▶ What the exercise asks
When you reach the line in the data below that contains "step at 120", please start repeating lines exactly, and stop after the line that contains "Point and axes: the", repeating nothing else.

▶ Dataset records
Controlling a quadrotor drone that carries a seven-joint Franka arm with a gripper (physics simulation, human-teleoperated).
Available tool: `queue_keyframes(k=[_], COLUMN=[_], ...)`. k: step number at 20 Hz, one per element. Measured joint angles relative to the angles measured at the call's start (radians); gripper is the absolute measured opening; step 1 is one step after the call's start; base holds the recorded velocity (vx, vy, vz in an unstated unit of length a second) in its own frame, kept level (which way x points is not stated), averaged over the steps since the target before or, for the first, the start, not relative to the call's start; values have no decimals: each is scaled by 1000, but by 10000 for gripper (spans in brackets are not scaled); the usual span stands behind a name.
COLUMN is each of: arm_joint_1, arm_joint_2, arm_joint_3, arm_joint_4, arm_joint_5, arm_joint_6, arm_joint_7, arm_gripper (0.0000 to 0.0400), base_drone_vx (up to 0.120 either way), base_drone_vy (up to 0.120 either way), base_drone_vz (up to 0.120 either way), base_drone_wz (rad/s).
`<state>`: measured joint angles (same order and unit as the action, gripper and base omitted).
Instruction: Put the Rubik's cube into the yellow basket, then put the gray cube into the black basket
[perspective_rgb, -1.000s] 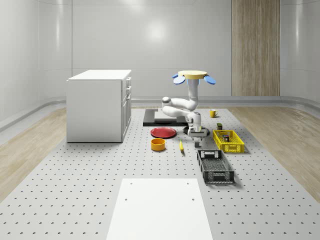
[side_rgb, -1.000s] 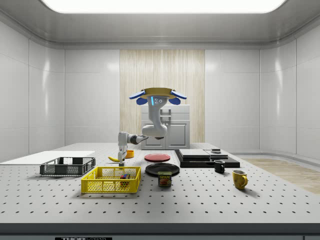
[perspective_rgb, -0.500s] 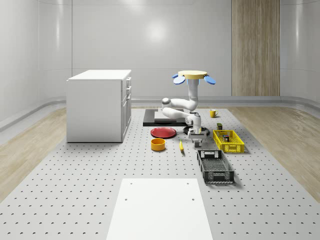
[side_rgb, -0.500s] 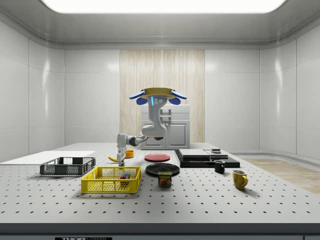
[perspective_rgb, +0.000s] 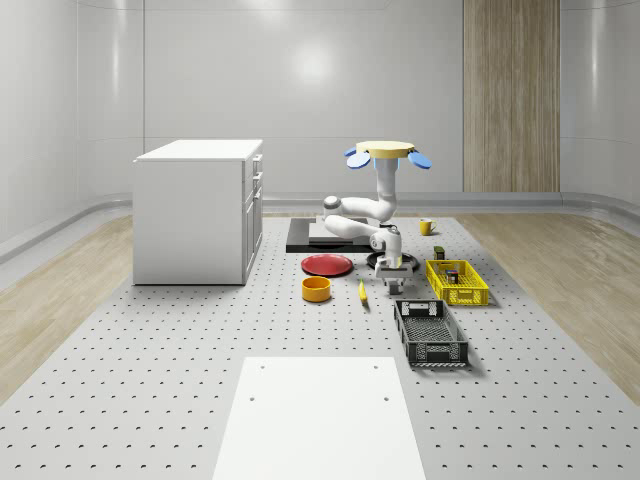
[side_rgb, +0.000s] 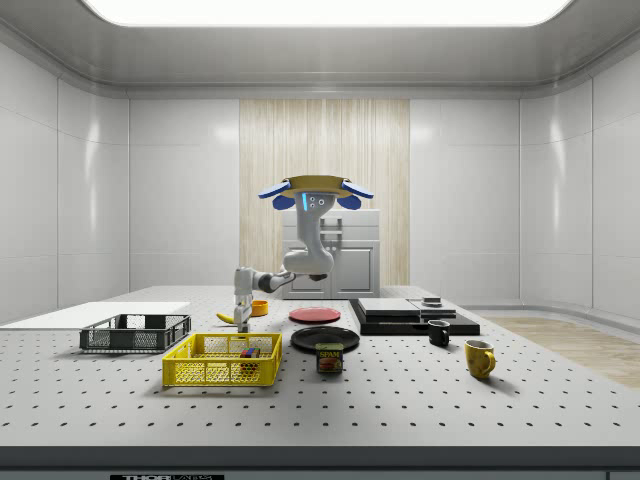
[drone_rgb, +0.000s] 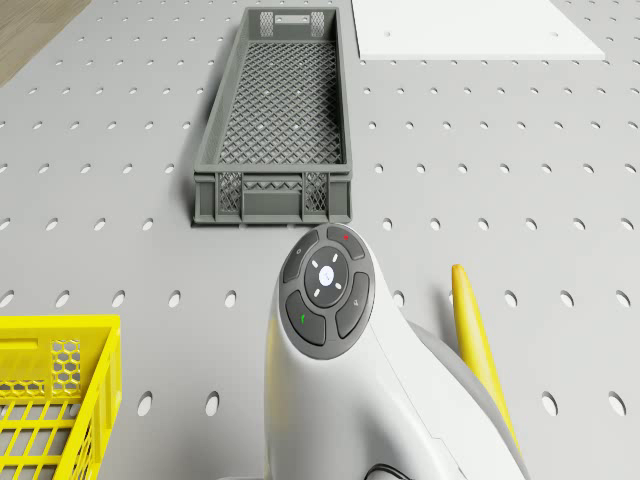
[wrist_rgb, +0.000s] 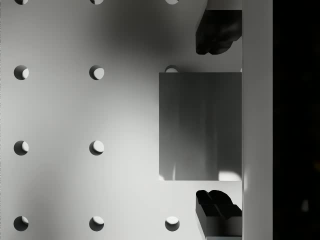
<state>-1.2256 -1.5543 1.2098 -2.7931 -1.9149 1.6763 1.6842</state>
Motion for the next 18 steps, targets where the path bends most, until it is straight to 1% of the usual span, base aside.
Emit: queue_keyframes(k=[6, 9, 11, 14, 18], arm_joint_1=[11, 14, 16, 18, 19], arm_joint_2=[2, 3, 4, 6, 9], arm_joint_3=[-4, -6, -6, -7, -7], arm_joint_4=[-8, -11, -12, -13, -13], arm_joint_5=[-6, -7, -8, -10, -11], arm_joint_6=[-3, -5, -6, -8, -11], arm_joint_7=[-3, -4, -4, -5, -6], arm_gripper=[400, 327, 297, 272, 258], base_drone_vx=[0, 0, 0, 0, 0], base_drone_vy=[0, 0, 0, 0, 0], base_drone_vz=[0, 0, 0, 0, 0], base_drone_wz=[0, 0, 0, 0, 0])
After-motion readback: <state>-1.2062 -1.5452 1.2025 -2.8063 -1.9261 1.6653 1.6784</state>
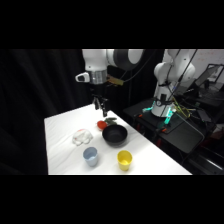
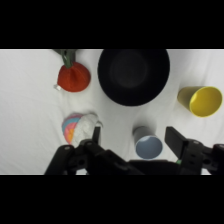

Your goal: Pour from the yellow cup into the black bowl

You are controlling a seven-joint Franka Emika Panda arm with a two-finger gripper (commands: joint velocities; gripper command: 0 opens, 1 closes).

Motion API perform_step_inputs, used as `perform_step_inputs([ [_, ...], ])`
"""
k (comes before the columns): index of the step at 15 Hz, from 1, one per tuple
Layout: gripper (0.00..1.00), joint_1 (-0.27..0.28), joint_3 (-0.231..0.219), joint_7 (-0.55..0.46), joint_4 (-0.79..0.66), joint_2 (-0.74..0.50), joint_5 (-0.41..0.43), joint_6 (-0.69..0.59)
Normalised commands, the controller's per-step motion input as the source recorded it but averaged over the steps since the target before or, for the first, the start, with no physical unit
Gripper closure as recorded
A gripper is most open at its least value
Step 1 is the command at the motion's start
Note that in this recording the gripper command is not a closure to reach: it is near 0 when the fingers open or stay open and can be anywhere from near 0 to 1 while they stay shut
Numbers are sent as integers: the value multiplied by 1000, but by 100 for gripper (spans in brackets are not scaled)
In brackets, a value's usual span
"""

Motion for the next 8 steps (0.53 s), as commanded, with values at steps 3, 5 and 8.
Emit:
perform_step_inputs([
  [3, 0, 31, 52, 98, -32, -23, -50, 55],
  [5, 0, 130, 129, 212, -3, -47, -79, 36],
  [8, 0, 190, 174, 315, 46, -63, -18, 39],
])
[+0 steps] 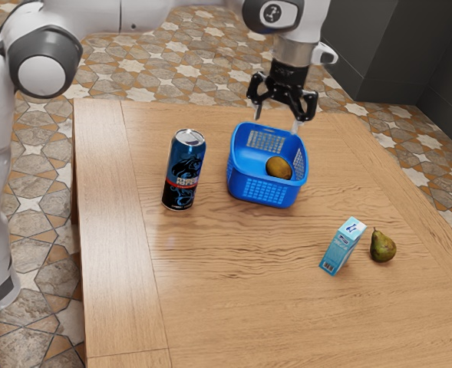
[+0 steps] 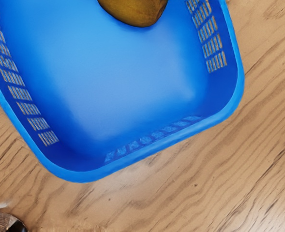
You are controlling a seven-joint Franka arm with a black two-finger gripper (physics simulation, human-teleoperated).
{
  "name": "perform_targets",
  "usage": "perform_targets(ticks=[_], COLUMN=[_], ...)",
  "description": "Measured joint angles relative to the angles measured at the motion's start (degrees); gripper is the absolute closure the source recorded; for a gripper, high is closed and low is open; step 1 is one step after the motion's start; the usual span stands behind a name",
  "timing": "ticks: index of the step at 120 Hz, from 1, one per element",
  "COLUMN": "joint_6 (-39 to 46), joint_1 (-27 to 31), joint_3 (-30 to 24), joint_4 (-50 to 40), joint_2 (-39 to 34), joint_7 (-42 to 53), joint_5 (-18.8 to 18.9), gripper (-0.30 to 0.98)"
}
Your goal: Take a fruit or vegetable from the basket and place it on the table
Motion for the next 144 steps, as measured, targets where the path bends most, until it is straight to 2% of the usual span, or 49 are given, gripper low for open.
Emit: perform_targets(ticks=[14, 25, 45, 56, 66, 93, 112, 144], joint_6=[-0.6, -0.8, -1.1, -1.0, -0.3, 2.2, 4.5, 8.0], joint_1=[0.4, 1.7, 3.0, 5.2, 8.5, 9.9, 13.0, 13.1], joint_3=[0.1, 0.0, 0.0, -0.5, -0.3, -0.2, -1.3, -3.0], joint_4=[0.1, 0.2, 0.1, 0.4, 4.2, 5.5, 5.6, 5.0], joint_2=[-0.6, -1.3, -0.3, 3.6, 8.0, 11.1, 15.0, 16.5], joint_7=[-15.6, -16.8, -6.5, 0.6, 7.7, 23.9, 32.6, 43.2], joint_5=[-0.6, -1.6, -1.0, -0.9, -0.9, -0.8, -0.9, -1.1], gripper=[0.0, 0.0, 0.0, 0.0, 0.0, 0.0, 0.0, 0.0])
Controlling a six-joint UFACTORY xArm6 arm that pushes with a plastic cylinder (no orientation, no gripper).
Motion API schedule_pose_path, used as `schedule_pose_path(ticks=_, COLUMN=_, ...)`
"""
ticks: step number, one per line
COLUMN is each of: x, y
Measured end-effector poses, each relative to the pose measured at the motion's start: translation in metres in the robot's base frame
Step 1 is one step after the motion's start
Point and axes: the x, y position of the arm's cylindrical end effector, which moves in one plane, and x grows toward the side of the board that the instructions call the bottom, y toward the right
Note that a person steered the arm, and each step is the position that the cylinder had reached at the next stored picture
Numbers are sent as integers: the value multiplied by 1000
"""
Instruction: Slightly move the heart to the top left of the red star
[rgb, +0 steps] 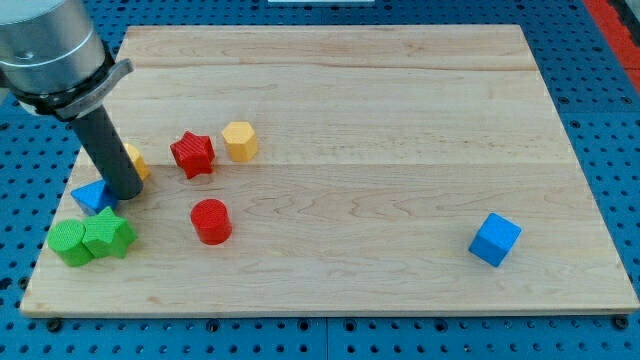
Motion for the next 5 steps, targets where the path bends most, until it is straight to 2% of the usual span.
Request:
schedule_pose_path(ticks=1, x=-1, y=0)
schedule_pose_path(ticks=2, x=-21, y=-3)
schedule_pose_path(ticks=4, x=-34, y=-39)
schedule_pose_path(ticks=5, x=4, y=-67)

▶ Written answer
  "timing": "ticks: index of the step at 120 Hz, from 1, one per element",
  "COLUMN": "joint_6 (-39 to 46), joint_1 (-27 to 31), joint_3 (-30 to 24), joint_4 (-50 to 40), joint_2 (-39 to 34), joint_7 (-42 to 53), joint_5 (-18.8 to 18.9), gripper (-0.30 to 0.98)"
}
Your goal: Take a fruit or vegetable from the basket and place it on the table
Motion for the next 144 steps, as measured, targets where the path bends most, until it is straight to 2% of the usual span, or 49 are given, gripper low for open.
Emit: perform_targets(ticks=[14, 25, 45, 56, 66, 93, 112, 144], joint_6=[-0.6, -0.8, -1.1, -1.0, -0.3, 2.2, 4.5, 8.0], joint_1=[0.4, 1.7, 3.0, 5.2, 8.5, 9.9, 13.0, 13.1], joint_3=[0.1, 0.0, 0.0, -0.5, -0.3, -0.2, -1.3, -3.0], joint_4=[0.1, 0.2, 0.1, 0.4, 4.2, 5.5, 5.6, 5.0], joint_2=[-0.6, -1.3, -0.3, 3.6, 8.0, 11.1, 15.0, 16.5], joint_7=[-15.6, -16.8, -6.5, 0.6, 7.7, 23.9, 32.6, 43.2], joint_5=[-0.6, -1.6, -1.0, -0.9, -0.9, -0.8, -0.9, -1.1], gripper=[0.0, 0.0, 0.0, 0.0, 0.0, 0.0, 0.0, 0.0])
Controlling a six-joint UFACTORY xArm6 arm that pushes with a plastic cylinder (no orientation, no gripper).
Motion API schedule_pose_path, used as `schedule_pose_path(ticks=_, COLUMN=_, ...)`
"""
ticks: step number, one per line
COLUMN is each of: x, y
Measured end-effector poses, each relative to the pose measured at the motion's start: translation in metres in the robot's base frame
Step 1 is one step after the motion's start
Point and axes: the x, y position of the arm's cylindrical end effector, which moves in one plane, and x grows toward the side of the board that the instructions call the bottom, y toward the right

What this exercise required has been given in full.